9. EXERCISE MORE. Simple changes like taking the stairs, parking a little farther away and walking 30 min. a day can make a difference. Small increases can lead to big improvements over time.

10. EAT LESS RED MEAT. Dr. Atkins may have disagreed, but it's loaded with artery-clogging saturated fat and has been linked to an increased risk of cancer.

11. BEGIN BY MAKING MODERATE CHANGES IN YOUR DIET. If you want to lower you cholesterol level or weight even more or if you have heart disease and want to reverse it, you may need to make bigger changes.

12. TALK TO SUPPLIERS. Encourage foodmakers and restaurants to make it convenient and pleasurable to eat more healthfully.

13. CHOOSE QUALITY OVER QUANTITY. Smaller portions of good foods are more satisfying than larger portions of junk foods, especially if you pay attention to what you're eating.

You have a wide range of dietary choices; it's not all or nothing.
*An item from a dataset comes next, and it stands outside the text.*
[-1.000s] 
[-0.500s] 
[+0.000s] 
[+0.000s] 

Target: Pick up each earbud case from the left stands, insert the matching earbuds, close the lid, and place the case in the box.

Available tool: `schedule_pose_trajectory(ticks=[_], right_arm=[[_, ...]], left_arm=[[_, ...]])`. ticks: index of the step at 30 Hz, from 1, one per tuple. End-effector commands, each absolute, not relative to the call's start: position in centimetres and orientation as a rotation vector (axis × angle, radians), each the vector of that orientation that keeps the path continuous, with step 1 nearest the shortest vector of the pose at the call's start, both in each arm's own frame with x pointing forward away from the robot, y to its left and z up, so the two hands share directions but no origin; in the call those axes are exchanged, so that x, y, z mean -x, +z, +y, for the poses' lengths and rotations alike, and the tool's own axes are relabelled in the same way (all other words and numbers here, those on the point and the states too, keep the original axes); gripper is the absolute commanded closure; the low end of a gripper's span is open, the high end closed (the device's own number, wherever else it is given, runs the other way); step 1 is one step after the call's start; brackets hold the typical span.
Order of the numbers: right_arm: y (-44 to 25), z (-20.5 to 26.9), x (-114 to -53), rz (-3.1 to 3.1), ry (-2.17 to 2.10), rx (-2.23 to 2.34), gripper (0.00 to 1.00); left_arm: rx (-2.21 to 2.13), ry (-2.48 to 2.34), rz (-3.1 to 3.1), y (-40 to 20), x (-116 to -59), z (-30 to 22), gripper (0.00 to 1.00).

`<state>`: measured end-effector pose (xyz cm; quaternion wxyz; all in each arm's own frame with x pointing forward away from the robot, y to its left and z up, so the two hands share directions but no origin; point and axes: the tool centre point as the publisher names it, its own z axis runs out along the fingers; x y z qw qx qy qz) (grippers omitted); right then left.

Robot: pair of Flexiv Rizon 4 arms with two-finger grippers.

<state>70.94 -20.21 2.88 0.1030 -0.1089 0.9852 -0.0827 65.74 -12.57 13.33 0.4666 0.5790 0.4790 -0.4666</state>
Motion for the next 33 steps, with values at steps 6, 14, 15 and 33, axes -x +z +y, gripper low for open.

If you go on a diet and feel constrained, you are more likely to drop it. But if you see your food choices each day as part of a spectrum, then you are more likely to feel free and empowered. If you indulge yourself one day, you can eat more healthfully the next. To the degree you move in a healthful direction on the food spectrum, you're likely to feel better, lose weight and gain health.